- [WORK ITEM]: Would you transcribe the line that holds "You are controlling", plus every line beneath it through the end of the data, exactly and with nothing added?

GIVEN DATA START

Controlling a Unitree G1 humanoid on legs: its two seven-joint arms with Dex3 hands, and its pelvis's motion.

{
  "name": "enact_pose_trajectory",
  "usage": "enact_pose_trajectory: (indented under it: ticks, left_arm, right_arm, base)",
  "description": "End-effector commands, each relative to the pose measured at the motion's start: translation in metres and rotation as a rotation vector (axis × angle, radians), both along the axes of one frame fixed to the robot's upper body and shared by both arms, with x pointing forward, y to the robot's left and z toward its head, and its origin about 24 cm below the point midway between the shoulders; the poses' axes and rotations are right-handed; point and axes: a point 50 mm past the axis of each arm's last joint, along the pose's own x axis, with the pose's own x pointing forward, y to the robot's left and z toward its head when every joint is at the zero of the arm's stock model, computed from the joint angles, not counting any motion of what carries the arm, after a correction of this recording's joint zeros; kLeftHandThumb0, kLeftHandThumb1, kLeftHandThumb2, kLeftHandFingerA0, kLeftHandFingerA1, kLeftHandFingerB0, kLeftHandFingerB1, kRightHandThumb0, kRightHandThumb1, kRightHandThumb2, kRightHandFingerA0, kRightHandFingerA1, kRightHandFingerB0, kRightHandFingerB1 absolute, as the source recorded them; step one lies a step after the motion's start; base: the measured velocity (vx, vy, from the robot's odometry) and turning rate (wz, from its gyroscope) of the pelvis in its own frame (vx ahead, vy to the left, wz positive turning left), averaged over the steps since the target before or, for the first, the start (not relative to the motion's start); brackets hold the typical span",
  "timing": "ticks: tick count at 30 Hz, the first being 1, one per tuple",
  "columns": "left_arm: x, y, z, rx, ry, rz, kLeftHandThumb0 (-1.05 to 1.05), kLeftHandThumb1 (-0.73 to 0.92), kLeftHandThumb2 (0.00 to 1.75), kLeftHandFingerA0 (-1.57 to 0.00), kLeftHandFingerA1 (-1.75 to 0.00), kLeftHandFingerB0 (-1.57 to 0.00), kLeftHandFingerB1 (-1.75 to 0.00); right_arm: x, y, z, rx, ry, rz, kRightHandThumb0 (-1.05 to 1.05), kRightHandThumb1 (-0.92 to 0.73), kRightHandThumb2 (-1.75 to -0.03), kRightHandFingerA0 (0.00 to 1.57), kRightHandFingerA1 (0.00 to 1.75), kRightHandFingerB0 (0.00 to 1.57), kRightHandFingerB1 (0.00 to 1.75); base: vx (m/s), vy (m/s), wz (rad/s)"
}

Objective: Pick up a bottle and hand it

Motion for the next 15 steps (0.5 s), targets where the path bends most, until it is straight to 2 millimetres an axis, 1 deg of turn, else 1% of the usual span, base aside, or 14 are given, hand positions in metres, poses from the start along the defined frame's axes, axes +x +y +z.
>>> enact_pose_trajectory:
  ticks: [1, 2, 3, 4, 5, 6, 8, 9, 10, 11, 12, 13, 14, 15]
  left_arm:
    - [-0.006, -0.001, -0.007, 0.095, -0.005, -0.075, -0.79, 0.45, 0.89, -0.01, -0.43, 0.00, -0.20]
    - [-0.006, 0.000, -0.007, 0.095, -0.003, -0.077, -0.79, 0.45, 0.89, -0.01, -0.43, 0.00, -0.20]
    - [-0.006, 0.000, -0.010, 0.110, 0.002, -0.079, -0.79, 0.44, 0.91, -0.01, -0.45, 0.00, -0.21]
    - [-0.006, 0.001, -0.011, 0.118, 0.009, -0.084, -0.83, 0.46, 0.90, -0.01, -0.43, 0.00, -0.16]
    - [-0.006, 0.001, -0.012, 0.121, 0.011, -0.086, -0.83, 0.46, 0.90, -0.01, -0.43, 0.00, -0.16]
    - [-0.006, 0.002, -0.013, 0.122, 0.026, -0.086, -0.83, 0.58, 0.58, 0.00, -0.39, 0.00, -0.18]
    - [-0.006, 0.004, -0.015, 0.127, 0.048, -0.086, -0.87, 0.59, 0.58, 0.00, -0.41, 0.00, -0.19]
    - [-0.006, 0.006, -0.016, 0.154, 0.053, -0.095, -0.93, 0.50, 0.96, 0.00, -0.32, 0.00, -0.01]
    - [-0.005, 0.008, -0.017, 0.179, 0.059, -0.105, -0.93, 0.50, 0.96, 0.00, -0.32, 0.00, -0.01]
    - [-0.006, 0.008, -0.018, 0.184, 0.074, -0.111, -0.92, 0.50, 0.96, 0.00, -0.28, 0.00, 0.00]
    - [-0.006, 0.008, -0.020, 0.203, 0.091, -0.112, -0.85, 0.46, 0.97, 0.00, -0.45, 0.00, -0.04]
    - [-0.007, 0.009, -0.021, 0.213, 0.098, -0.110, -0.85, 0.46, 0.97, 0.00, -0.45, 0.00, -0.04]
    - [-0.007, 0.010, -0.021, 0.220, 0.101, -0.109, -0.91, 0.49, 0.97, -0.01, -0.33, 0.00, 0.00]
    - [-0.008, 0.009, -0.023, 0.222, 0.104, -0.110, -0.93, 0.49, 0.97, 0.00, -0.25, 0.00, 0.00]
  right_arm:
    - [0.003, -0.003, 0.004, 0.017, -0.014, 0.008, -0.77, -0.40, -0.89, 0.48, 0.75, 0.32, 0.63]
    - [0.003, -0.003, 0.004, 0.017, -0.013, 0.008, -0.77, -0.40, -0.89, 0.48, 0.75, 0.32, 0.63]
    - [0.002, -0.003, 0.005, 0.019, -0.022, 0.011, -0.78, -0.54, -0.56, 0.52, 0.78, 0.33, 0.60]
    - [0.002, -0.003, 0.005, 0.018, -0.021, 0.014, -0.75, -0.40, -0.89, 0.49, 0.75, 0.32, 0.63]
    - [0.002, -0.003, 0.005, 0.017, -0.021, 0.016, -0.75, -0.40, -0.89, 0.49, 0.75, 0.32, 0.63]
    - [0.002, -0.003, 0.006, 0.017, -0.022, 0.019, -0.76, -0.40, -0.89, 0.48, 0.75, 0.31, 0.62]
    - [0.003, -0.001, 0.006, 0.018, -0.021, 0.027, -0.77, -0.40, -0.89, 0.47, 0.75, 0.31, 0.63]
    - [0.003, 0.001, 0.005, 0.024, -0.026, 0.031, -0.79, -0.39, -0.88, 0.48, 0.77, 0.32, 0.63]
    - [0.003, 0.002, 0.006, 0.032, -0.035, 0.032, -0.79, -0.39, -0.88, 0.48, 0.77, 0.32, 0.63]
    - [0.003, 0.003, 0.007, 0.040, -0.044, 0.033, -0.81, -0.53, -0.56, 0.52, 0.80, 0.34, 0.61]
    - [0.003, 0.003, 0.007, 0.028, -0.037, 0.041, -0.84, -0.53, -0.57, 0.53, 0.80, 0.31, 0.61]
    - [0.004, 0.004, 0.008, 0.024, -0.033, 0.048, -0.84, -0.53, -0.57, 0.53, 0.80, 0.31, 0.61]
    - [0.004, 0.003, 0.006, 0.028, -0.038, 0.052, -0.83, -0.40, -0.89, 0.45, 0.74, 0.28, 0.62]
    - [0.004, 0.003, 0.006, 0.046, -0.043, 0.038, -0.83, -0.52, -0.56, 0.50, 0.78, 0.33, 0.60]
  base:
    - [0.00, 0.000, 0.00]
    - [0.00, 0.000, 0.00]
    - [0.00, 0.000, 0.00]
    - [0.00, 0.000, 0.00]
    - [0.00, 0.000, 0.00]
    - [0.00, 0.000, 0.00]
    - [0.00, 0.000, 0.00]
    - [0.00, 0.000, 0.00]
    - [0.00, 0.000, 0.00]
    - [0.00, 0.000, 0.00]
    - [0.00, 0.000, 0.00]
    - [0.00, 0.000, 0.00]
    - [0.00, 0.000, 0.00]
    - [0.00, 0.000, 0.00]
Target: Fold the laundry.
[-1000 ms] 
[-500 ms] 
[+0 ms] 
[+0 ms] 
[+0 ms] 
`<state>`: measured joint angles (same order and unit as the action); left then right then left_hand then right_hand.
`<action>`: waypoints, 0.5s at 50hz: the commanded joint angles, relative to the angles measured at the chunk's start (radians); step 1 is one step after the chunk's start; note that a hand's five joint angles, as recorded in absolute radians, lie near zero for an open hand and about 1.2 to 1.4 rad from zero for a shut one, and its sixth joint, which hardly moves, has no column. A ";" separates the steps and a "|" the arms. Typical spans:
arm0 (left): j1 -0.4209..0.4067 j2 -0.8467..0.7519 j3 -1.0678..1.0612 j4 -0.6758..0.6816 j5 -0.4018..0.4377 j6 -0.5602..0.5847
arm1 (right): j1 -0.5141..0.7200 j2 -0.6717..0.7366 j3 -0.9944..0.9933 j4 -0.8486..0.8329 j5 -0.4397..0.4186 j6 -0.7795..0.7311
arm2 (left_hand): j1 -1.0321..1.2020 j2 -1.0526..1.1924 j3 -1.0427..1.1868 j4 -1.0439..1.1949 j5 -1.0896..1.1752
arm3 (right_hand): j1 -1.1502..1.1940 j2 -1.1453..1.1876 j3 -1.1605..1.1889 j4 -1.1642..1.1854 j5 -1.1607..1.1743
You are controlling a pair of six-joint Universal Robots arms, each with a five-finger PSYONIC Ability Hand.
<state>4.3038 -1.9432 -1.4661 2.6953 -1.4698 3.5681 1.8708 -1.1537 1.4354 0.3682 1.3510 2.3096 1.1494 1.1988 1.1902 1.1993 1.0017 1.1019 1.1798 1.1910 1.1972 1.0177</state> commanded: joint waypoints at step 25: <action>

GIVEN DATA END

- [SOLUTION TO THE EXERCISE]:
You are controlling a pair of six-joint Universal Robots arms, each with a five-finger PSYONIC Ability Hand.
<state>4.3038 -1.9432 -1.4661 2.6953 -1.4698 3.5681 1.8708 -1.1537 1.4354 0.3682 1.3510 2.3096 1.1494 1.1988 1.1902 1.1993 1.0017 1.1019 1.1798 1.1910 1.1972 1.0177</state> commanded: joint waypoints at step 25: <action>

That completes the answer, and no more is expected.